Federal financial regulators will no longer treat hemp businesses as suspicious, removing a major barrier between hemp-related businesses and traditional financial services. Previously, banks were required to file Suspicious Activity Reports with the federal government whenever they opened a hemp-related business account.
The four agencies said the changes come after Congressional action legalizing hemp in 2018 and the U.S. Department of Agriculture interim rule published in October giving states and tribes the greenlight to establish hemp programs.
In 2014, the Financial Crimes Enforcement Network issued guidance outlining their cannabusiness policies, which included the SAR filings. At the time, the agency said the changes would “enhance the availability of financial services for, and the financial transparency of, marijuana-related businesses” and used policies set forth in the scrapped Obama-era Cole Memo to allow some cannabis and hemp businesses access to banking services. In 2017, FinCen said there was more than 300 banks and 100 credit unions serving the industry; however, in early 2018 then-Attorney General Jeff Sessions rescinded the cannabis industry protections outlined in the Cole Memo. Following that change, FinCen said their 2014 guidance remained in place but, by and large, cannabis companies have not had access to traditional financial services, even after the passage of the Farm Bill.

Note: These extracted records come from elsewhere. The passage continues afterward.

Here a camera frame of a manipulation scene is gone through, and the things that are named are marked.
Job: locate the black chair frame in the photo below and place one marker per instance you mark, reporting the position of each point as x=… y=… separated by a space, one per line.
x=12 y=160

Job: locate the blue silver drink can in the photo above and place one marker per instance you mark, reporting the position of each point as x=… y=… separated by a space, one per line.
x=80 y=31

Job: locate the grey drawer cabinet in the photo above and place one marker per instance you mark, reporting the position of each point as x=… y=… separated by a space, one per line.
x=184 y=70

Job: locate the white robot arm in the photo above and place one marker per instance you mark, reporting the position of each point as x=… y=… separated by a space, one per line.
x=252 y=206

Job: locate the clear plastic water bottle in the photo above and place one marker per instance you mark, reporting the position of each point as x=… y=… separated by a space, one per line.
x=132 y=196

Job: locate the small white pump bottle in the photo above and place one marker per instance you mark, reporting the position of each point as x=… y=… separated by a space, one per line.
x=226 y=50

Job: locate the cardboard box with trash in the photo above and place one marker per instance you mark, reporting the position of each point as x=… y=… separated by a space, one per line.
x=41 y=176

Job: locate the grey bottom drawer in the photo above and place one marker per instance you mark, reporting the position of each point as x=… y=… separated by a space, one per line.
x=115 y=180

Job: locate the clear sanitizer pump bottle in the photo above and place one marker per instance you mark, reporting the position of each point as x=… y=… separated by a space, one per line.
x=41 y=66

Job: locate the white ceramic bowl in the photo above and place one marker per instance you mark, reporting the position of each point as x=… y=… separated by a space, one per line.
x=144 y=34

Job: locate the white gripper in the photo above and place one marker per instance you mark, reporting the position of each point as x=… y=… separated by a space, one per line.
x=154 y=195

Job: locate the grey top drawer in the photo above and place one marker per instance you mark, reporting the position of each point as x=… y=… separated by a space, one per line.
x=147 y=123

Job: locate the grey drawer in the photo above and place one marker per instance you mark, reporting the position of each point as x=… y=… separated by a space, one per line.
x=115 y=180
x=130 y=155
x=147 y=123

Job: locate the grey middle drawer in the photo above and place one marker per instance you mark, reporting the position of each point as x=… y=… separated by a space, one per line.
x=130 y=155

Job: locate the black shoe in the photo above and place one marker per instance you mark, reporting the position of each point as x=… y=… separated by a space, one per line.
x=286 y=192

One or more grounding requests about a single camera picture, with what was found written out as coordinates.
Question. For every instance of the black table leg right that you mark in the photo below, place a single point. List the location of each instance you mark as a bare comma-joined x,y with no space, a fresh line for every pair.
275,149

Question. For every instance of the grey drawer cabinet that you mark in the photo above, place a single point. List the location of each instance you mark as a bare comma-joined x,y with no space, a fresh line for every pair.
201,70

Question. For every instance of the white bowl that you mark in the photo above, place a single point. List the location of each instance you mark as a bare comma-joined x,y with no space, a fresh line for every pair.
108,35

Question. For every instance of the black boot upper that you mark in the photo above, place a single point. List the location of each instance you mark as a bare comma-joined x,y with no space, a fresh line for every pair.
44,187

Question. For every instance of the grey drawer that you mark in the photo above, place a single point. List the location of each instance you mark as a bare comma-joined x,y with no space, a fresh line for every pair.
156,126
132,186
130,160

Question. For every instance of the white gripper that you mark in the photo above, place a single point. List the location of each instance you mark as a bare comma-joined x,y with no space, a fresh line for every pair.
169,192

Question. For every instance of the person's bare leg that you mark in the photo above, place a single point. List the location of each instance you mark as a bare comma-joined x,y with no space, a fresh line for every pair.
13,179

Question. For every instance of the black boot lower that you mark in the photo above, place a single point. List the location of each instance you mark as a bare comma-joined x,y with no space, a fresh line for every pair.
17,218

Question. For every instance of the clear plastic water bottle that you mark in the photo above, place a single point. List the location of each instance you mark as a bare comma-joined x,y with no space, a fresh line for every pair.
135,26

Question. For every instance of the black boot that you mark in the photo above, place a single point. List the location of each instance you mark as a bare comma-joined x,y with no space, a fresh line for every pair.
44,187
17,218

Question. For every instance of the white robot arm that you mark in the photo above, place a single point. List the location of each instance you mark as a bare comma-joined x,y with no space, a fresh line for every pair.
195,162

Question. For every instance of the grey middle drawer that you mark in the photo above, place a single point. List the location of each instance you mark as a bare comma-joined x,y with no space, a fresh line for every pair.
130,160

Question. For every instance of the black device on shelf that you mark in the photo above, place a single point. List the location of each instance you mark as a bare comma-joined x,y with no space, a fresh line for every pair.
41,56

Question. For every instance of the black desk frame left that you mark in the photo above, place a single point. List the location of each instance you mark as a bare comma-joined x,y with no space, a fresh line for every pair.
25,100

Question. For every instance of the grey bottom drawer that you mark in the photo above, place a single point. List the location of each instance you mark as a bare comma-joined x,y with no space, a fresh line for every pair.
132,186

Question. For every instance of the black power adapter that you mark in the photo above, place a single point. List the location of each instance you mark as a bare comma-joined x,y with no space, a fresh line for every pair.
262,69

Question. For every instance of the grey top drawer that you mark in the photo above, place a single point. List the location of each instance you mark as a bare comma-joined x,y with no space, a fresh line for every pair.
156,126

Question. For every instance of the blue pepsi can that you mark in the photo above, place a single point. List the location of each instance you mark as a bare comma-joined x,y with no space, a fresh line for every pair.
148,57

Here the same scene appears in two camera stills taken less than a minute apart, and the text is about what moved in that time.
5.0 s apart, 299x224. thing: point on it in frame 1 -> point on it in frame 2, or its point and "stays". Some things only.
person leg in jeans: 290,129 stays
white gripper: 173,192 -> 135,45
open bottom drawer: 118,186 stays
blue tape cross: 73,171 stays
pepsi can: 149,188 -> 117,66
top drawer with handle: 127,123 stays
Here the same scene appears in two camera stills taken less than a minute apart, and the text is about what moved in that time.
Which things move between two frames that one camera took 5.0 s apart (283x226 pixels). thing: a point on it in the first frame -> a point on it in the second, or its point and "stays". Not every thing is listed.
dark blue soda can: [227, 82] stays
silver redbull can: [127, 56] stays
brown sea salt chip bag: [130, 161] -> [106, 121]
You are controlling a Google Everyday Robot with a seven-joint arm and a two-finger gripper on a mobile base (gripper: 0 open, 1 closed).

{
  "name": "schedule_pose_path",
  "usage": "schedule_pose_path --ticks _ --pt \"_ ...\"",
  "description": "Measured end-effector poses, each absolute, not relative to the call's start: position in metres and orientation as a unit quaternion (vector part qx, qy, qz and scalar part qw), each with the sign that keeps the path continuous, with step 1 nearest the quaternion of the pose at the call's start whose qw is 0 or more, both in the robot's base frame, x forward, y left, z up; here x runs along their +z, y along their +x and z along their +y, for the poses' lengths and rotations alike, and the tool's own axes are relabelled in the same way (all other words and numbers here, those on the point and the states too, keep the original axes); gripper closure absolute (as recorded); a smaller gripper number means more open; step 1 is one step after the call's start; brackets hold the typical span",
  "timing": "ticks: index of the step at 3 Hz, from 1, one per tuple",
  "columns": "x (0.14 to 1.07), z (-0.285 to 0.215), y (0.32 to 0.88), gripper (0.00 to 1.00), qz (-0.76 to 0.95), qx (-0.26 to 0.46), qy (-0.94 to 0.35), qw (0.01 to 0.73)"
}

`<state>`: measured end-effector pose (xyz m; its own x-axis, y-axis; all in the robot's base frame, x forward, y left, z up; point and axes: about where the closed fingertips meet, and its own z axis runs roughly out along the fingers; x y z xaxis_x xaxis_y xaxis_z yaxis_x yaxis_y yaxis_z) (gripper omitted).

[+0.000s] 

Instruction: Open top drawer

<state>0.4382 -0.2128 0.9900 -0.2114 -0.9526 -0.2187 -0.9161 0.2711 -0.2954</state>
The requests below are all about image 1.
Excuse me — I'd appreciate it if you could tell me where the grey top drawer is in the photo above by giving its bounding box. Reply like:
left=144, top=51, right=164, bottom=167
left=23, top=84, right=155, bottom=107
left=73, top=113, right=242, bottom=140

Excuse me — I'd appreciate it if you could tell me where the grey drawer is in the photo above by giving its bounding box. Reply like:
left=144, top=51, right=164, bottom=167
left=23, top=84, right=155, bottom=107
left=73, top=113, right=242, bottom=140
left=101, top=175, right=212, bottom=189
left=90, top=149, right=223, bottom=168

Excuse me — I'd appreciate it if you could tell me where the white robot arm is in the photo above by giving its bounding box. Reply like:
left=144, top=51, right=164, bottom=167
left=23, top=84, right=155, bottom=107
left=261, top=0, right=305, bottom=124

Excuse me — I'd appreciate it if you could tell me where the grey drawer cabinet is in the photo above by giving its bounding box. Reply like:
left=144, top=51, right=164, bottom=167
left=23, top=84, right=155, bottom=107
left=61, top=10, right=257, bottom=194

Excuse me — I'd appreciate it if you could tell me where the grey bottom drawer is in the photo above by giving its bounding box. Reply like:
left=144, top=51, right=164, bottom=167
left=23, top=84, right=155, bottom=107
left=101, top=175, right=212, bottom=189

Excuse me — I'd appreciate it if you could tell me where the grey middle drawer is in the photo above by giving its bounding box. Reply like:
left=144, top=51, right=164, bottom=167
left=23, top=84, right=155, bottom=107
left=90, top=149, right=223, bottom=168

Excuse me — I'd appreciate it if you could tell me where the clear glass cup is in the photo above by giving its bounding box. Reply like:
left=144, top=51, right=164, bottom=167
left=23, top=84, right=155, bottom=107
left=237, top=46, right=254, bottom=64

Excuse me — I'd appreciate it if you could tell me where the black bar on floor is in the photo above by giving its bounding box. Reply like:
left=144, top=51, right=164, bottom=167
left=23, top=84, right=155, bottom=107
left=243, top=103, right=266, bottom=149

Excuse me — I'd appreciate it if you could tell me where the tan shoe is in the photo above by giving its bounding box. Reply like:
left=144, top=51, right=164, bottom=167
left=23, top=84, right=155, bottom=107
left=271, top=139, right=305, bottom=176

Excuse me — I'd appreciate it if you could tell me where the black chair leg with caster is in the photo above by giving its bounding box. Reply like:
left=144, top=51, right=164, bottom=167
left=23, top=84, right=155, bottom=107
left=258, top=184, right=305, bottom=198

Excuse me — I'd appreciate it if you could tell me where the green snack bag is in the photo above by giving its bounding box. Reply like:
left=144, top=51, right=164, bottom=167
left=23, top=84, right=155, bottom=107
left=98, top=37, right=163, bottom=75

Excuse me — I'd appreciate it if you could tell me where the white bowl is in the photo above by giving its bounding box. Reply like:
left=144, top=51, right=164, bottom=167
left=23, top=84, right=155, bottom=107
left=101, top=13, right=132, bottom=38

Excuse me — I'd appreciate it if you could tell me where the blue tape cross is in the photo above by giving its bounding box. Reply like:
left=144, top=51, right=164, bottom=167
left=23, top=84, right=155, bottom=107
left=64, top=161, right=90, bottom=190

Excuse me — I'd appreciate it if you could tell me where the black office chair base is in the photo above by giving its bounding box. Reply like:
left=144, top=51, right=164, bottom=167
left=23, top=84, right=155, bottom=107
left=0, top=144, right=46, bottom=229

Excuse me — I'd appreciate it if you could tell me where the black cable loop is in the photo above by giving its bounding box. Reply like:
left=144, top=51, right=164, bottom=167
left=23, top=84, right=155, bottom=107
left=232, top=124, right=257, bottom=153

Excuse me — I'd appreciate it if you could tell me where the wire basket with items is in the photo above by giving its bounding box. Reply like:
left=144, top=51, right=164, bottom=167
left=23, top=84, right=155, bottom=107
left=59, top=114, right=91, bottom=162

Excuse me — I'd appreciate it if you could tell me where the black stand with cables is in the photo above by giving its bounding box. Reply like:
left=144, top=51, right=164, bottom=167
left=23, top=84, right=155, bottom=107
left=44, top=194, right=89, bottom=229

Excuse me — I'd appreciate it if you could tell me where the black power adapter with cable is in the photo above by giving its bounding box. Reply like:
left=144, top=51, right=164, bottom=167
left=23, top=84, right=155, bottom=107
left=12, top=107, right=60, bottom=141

Earlier this year, U.S. Bank subsidiary Evalon stopped providing merchant services to hemp businesses and, although states have passed hemp laws, most are still waiting for USDA approval, continuing the leave the legal status of some hemp products and banking access in flux.
In September, the Democratic-led House approved the SAFE Banking Act, which would allow state-approved medical, adult-use, and hemp companies access to financial services. The bill is currently in the Republican-led Senate Committee on Banking, Housing, and Urban Affairs.